- [What to produce]: A line below contains "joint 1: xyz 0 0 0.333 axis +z", and a later one contains "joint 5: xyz". Repeat both, with every line between them, exactly.

[Source records]
:::::

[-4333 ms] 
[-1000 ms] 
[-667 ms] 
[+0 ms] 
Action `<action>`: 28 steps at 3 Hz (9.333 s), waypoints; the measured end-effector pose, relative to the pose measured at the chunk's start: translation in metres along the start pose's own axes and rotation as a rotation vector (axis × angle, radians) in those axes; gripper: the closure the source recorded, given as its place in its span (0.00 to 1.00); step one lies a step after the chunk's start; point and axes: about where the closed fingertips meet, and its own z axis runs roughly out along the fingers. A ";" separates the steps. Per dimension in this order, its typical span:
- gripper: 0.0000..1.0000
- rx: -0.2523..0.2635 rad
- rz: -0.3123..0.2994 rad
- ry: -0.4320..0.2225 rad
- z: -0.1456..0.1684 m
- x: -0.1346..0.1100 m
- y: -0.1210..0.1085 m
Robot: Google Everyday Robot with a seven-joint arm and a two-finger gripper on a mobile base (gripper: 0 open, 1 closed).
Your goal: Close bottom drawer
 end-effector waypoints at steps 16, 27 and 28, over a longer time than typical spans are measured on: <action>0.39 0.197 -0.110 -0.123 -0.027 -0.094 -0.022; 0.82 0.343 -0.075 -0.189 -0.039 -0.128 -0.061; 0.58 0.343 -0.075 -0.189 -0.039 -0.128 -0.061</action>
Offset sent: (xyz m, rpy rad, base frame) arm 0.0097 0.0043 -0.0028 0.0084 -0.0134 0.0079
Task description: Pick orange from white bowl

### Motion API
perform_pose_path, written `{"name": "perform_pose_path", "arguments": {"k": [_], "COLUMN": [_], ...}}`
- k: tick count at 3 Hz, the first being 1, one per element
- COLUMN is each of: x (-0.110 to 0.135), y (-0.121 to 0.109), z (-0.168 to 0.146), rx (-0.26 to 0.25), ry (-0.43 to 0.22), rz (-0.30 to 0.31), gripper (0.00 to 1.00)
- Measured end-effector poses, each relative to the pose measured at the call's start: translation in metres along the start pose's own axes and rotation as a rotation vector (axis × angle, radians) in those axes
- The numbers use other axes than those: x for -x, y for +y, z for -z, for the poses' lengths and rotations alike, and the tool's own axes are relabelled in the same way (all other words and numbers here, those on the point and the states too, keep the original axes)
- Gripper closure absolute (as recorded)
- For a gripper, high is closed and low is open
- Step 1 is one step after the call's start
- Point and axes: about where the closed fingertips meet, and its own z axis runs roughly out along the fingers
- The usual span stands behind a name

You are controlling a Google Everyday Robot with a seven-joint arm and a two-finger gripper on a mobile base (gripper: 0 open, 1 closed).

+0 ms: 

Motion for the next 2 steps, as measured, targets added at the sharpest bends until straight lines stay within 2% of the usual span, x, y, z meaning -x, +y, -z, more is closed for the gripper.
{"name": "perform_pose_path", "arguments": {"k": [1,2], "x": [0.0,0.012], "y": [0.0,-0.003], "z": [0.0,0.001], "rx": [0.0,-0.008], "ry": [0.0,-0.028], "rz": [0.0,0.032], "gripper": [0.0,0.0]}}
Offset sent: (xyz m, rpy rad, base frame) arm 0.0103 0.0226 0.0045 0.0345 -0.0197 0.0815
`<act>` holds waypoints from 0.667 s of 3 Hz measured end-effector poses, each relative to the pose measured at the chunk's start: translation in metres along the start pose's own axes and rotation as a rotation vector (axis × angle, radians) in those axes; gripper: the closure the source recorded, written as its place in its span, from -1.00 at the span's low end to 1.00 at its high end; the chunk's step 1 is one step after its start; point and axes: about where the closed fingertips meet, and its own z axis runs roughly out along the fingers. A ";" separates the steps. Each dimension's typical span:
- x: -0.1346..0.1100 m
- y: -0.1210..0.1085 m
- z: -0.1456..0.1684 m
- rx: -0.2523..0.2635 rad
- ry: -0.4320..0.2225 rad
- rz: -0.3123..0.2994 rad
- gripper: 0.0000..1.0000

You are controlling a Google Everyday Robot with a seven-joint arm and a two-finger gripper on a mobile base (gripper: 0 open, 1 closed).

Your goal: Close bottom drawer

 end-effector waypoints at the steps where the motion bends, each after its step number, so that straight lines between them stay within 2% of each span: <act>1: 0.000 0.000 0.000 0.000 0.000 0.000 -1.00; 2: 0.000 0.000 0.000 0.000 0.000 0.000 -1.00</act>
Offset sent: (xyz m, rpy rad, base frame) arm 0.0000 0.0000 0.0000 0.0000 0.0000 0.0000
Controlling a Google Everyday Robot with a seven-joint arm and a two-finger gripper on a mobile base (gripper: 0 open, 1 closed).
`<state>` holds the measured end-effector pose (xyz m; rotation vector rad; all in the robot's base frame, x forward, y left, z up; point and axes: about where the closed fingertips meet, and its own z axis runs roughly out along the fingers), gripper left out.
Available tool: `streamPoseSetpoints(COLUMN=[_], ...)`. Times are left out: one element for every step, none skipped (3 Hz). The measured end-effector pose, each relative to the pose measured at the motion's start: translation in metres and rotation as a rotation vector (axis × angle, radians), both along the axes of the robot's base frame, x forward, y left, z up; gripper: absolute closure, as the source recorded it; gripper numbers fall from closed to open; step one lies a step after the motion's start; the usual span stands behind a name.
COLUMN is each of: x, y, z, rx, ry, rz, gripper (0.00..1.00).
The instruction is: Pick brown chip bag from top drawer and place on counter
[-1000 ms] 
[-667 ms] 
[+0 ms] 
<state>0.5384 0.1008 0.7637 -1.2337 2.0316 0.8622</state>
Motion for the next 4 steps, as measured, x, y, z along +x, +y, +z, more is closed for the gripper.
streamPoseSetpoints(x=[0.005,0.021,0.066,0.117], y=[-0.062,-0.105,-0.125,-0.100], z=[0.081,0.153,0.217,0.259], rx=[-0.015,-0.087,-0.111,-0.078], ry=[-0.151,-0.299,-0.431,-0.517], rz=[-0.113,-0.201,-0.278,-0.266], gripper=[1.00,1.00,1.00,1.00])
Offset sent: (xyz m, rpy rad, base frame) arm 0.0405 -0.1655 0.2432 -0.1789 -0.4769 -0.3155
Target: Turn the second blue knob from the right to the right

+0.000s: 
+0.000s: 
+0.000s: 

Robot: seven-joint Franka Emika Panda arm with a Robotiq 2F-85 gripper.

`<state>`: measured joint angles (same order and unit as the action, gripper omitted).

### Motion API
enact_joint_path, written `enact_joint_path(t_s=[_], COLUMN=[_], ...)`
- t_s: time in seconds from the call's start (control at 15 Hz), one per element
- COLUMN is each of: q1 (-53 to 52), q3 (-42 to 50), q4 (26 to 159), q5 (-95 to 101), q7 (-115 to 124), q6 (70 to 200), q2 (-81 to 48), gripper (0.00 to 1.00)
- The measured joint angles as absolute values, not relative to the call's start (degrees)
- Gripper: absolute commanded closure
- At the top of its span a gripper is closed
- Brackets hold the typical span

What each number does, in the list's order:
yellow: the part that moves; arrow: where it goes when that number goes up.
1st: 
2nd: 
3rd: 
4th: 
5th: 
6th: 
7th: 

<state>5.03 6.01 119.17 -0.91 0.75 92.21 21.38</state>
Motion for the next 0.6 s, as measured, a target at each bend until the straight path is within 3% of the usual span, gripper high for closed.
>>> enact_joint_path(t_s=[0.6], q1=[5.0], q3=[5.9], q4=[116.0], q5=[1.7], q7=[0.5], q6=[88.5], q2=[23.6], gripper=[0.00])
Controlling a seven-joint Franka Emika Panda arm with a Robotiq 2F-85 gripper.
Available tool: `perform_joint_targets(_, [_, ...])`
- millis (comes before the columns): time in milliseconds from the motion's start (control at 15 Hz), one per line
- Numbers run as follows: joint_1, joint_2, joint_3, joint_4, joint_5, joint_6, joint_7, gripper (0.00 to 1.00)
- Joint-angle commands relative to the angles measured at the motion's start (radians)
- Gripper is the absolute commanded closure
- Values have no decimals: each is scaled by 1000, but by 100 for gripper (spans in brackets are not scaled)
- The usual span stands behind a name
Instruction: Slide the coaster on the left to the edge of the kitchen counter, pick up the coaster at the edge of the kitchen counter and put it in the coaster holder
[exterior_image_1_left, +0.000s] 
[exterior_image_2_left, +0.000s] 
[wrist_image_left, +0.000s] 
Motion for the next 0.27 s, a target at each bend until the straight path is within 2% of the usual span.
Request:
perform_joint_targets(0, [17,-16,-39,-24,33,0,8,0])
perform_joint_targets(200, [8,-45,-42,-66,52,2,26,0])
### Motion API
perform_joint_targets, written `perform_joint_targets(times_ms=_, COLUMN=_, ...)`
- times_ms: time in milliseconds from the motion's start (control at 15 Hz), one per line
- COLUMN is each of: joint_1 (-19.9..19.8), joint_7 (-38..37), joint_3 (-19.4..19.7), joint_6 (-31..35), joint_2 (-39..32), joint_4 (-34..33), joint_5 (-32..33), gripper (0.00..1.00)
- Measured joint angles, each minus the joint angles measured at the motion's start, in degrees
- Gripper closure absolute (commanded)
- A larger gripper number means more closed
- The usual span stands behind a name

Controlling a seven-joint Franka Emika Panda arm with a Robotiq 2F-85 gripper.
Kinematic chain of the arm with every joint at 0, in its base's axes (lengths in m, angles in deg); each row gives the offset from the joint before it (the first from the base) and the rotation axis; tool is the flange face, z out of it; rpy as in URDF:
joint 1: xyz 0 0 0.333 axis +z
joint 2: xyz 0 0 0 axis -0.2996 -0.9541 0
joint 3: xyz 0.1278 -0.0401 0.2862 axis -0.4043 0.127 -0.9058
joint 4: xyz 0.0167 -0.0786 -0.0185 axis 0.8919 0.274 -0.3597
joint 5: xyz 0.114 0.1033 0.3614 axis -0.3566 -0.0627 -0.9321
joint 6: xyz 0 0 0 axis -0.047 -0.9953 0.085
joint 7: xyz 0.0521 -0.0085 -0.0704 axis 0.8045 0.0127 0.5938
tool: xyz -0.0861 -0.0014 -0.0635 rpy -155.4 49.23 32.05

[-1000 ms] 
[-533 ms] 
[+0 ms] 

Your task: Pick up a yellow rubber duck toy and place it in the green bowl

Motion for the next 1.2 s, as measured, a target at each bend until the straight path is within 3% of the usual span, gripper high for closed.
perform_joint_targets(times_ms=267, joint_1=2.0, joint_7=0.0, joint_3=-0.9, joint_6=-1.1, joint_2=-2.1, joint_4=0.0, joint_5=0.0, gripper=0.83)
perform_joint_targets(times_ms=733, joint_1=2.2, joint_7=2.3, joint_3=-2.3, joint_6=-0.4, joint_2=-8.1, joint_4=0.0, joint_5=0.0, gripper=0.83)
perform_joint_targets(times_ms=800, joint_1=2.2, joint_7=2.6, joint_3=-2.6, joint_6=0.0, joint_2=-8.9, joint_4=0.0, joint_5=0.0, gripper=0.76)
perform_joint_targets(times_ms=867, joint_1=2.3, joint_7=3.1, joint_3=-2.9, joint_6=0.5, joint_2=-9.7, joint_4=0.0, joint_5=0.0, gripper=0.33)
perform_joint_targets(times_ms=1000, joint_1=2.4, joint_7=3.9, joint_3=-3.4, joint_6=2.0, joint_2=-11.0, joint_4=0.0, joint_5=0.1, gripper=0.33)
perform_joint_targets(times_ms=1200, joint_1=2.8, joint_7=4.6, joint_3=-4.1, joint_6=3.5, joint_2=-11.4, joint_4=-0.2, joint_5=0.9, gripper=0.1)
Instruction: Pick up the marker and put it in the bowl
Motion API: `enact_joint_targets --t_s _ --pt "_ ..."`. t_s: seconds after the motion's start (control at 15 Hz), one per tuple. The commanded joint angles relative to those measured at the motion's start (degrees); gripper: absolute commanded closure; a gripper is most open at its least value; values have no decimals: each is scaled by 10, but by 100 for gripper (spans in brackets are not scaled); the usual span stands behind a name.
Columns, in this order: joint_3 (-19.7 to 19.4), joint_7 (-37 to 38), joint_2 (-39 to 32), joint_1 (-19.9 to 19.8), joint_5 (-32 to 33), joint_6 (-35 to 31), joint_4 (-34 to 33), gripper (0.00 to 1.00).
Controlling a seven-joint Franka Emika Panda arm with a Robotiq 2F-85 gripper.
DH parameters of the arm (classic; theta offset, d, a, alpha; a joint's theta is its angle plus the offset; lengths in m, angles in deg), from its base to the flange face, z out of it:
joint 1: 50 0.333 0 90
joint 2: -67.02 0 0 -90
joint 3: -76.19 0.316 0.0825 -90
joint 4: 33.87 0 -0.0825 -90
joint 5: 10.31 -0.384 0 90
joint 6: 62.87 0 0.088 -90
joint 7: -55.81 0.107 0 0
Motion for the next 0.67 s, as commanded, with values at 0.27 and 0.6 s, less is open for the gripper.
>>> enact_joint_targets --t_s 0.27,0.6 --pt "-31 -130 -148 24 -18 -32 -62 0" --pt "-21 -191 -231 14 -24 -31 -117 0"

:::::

- [Result for this exercise]:
joint 1: xyz 0 0 0.333 axis +z
joint 2: xyz 0 0 0 axis -0.2996 -0.9541 0
joint 3: xyz 0.1278 -0.0401 0.2862 axis -0.4043 0.127 -0.9058
joint 4: xyz 0.0167 -0.0786 -0.0185 axis 0.8919 0.274 -0.3597
joint 5: xyz 0.114 0.1033 0.3614 axis -0.3566 -0.0627 -0.9321

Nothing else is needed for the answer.